JOHANNESBURG – Consumers will heave a brief sigh of relief as the producer price inflation (PPI) for final manufactured goods slid for the fifth consecutive month as it continued on its downward trajectory in September, falling to 4.1 percent year-on-year from 4.5 percent in August, and below the consensus of 4.3 percent.

Higher producer prices mean consumers will pay more at the tills, whereas lower producer prices likely mean consumers will pay less at the retail level.

Statistics South Africa said yesterday that the PPI for intermediate manufactured goods slowed from 1.9 percent in August to 0.5 percent in September. 

The main contributors to the headline PPI annual inflation rate were food products, beverages and tobacco products, which increased by 4 percent year-on-year and contributed 1.3 percentage points to the print.

A slide in meat and meat products inflation from a marginal 0.1 percent year-on-year in August into deflationary territory of -0.2 percent in September, together with a moderation in some of the other major food groupings, including grain mill products and starches, underpinned the lower reading.

Investec economist Lara Hodes said that the consumers were not likely to suffer the brunt of high prices.

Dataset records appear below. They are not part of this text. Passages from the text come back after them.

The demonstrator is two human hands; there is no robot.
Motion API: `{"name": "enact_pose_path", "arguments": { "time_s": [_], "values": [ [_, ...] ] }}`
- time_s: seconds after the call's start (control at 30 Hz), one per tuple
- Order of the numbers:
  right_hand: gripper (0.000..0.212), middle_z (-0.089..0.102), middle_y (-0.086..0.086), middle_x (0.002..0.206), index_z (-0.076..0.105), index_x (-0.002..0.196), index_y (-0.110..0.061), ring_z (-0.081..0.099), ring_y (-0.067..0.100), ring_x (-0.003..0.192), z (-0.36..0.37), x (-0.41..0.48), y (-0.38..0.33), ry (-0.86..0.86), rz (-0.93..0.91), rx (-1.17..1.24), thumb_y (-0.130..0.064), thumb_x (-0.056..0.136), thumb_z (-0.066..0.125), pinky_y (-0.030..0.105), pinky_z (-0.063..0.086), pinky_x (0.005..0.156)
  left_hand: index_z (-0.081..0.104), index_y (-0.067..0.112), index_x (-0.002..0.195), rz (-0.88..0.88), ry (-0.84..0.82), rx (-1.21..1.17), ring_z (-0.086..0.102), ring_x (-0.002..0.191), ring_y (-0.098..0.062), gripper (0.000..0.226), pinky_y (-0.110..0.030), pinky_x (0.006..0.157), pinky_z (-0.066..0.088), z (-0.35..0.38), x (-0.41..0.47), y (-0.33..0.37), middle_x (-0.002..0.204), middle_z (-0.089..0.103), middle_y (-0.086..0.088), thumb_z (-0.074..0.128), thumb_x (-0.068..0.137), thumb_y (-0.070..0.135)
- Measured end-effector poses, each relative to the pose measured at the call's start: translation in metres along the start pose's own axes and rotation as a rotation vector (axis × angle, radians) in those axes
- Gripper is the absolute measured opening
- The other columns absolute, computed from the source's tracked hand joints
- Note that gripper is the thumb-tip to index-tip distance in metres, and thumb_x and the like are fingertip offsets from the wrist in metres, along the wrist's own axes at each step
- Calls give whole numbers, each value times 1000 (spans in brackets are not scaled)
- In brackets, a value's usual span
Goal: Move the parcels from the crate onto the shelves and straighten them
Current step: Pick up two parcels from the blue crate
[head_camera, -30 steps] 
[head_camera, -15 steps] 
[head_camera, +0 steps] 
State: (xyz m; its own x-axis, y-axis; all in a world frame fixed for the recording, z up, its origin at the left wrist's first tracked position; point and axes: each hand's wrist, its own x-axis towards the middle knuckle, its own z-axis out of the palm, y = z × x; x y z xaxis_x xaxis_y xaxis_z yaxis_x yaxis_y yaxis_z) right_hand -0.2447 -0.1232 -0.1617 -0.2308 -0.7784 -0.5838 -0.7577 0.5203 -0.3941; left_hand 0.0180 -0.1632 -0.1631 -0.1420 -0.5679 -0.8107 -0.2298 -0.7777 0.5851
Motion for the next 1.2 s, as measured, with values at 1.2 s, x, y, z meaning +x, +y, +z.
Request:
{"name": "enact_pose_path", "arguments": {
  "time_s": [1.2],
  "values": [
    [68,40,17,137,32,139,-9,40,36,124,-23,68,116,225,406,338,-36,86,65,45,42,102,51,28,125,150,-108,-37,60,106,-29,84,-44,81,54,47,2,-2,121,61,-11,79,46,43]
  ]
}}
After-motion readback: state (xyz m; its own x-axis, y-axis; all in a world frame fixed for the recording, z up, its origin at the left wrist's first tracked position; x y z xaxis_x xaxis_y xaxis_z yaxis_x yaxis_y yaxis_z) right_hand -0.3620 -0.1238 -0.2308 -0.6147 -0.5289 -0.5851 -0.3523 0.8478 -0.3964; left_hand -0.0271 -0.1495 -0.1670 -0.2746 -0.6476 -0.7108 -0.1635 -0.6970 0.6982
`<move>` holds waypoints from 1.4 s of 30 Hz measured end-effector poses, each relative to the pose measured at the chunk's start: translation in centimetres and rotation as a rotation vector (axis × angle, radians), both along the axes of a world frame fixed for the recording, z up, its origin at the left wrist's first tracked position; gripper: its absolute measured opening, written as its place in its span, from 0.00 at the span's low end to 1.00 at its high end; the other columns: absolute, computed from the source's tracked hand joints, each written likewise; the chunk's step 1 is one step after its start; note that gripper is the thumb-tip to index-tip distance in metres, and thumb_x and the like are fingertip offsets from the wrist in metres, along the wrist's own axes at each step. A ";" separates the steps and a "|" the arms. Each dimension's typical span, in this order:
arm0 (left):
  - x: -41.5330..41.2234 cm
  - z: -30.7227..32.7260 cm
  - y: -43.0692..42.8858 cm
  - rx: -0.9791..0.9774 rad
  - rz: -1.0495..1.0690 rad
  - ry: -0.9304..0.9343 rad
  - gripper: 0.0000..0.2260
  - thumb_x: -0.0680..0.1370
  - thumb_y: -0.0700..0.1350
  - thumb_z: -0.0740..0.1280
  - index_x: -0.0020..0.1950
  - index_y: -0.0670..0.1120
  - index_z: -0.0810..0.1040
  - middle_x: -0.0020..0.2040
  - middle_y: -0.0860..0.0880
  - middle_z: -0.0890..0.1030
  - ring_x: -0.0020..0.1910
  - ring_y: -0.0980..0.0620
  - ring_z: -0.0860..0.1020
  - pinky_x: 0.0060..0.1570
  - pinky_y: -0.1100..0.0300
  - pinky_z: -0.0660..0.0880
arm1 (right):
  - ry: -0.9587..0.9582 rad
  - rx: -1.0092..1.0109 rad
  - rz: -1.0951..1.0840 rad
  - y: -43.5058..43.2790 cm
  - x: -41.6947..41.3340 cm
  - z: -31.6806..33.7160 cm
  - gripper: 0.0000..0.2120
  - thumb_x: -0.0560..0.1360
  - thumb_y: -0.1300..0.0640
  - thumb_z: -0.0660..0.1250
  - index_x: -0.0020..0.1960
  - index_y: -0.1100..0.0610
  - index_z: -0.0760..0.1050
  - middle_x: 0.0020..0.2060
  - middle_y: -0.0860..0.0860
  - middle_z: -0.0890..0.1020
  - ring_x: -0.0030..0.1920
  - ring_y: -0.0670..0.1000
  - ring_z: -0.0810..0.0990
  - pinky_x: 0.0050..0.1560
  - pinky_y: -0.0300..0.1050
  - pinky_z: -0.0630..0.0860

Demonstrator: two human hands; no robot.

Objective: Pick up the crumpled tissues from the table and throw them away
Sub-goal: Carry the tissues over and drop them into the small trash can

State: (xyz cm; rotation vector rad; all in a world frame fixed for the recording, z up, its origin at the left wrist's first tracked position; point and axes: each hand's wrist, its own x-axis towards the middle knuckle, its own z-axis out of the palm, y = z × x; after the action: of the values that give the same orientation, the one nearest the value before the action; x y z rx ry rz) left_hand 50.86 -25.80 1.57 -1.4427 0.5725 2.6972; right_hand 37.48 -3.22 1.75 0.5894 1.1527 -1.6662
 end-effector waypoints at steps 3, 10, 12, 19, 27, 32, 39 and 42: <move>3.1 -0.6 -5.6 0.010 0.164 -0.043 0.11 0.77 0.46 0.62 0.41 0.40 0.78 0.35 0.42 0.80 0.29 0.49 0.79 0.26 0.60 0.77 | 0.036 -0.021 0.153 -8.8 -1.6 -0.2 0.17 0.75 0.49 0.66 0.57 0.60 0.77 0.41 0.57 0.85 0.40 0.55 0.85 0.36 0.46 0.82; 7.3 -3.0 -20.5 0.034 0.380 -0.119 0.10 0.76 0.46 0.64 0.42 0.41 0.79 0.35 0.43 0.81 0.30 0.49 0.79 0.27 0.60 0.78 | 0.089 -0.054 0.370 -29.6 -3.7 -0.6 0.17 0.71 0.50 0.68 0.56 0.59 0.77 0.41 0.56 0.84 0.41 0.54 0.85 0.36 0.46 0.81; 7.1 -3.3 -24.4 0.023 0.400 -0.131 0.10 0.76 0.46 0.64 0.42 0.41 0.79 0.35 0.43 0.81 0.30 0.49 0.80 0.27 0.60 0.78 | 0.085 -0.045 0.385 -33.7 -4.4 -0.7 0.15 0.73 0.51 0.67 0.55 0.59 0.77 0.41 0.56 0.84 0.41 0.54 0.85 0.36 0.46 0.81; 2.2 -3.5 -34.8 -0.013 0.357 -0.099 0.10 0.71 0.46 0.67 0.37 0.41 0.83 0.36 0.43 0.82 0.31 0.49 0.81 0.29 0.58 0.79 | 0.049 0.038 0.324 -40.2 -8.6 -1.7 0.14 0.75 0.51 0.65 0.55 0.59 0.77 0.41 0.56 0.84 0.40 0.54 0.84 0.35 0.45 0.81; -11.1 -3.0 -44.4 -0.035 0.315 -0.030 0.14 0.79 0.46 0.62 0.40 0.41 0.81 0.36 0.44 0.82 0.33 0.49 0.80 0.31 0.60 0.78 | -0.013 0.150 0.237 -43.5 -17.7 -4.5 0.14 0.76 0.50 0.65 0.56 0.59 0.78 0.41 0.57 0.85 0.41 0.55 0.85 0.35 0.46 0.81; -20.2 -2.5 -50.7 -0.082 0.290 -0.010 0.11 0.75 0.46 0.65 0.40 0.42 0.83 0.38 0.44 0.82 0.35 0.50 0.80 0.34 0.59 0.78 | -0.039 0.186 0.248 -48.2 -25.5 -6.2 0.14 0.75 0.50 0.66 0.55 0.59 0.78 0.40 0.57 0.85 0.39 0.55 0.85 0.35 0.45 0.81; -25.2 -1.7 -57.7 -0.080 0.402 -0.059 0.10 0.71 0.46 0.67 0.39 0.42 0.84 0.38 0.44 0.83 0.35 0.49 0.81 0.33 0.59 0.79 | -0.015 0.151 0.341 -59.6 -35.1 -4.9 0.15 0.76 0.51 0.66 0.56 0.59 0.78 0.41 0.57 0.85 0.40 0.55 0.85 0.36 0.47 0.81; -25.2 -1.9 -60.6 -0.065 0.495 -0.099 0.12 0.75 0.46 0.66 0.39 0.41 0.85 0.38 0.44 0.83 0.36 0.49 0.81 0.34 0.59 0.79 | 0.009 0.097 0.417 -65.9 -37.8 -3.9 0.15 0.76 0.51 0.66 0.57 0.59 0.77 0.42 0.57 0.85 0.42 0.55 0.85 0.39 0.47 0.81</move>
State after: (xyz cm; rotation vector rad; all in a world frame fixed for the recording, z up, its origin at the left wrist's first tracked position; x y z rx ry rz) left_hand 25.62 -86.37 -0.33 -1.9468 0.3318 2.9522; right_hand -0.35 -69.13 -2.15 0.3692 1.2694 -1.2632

“The CPI inflation in South Africa has settled below 4.5 percent year on year this year, and is not expected to exceed the inflation target over the next two years either, reducing the South African Reserve Bank’s need for heightened vigilance over inflation and removing the likelihood of any interest rate hikes,” Hodes said.

“Furthermore, while producers are experiencing accelerating average production costs, the extent to which these costs have been passed on further along the supply chain has been hindered by a lacklustre demand environment.”

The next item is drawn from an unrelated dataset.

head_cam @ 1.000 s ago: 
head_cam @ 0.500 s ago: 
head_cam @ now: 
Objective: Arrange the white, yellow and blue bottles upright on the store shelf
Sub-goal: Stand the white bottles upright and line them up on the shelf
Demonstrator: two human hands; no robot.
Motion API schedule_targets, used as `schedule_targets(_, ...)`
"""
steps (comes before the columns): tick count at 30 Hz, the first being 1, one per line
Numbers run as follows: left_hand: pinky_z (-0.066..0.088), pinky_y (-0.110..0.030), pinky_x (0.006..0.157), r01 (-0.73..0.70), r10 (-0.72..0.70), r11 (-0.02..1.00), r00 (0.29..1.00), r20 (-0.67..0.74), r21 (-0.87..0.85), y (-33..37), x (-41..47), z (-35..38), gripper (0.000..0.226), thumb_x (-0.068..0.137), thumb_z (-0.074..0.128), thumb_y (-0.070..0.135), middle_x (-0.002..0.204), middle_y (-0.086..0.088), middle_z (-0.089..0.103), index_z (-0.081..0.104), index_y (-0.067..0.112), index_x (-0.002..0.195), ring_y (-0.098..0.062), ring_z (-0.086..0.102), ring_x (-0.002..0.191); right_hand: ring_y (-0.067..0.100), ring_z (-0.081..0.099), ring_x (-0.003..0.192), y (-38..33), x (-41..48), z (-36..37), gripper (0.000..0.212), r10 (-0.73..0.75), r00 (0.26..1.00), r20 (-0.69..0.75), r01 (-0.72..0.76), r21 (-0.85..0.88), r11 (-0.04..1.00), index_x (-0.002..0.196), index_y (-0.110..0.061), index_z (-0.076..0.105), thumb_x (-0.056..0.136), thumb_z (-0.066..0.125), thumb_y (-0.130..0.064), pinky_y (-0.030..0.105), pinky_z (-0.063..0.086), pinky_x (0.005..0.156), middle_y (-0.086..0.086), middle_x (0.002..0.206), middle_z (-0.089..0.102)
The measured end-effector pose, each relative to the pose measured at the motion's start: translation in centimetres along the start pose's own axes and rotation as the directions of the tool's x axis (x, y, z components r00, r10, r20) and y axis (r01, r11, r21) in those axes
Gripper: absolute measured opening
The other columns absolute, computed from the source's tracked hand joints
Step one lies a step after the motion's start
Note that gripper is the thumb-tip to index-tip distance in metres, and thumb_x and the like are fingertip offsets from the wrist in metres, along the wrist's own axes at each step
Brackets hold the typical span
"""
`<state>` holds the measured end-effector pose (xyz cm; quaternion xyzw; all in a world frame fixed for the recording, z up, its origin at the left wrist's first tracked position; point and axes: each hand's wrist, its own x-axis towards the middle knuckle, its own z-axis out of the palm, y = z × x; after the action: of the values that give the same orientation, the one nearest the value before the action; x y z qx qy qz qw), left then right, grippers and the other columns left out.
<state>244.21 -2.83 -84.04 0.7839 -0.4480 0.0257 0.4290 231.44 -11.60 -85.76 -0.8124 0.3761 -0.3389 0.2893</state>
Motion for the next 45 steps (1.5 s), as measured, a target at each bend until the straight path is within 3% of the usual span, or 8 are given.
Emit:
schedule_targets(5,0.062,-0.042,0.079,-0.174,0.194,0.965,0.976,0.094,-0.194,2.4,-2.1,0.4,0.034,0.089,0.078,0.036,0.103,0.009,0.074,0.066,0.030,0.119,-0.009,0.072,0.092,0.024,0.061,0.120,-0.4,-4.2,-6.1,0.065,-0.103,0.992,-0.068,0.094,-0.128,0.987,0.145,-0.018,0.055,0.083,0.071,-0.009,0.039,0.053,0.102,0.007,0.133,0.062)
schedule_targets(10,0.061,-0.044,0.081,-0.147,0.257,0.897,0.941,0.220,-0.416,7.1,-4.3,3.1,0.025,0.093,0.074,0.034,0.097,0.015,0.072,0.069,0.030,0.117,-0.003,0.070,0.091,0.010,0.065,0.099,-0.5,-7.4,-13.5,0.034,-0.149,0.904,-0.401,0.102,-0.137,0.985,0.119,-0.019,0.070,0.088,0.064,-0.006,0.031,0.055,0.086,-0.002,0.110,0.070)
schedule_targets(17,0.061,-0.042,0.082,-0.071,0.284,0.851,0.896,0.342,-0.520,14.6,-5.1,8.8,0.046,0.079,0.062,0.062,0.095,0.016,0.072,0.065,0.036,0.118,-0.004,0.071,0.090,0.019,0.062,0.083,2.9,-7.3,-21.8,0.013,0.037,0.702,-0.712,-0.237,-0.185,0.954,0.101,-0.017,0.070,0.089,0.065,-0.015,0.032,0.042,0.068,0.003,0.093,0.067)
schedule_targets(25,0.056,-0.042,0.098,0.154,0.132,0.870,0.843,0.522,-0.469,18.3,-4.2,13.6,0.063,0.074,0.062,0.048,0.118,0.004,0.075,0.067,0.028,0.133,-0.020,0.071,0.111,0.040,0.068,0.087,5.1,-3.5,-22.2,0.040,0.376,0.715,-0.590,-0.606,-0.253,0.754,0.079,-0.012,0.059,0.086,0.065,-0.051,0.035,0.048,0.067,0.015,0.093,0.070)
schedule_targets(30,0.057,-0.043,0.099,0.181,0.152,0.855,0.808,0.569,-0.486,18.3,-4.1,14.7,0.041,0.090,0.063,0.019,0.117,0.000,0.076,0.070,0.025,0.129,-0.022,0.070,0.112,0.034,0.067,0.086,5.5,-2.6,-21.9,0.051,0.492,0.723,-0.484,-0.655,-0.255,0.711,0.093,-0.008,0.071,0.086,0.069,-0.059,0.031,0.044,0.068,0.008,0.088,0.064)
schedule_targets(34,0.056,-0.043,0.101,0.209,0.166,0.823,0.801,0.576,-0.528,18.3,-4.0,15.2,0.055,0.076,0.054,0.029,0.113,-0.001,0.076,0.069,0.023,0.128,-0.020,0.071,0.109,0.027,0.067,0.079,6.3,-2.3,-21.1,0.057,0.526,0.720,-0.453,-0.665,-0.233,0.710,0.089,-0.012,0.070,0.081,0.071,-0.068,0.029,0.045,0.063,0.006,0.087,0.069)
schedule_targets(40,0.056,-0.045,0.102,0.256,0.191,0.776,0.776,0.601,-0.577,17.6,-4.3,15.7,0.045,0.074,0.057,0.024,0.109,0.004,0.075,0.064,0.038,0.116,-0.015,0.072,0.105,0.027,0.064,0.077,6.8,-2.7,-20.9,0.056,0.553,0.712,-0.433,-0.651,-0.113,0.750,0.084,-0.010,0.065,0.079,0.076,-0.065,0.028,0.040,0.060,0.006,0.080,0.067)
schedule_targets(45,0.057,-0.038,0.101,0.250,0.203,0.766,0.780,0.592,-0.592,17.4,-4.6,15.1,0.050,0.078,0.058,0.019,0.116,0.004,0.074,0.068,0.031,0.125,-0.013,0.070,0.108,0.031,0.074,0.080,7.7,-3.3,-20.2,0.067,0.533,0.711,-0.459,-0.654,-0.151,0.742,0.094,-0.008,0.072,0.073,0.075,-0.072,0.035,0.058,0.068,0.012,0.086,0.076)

Metals, machinery, equipment and computing equipment also increased by 4.5 percent year-on-year.

The headline result was supported by additional pricing relief from the coke, petroleum, chemical, rubber and plastic products category as well as a further moderation in food price inflation.

Inflation within the coke, petroleum, chemical, rubber and plastic products segment, which occupies the second largest weighting in the PPI basket at 20.2 percent, slid to 2.8 percent year-on-year in September, from 3.3 percent in August.

However, high statistical base effects stemming from the increases in the petrol price through most of 2018 is expected to suppress the year-on-year growth in the fuel component through much of the second half of this year. 

Marique Kruger, an economist at the Steel and Engineering Industries Federation of Southern Africa, said the slowdown in the PPI for intermediate manufactured goods was not good news for  beleaguered businesses in the metals and engineering cluster of industries, especially when viewed against the backdrop of increased volatility in imported input prices as a result of a generally weak exchange rate. 

Kruger said that the situation was exacerbated by increasing energy and fuel prices and a volatile exchange rate, which all add to the individual cost curves of businesses.

“The disappointing slowdown in the PPI for intermediate manufactured goods prevents  businesses from leveraging on the improvements in trading opportunities,” Kruger said.

“Business conditions have generally been tough, and manufacturers are finding it increasingly difficult to move stock out of the warehouses amid low levels of domestic demand and higher intermediate input costs.”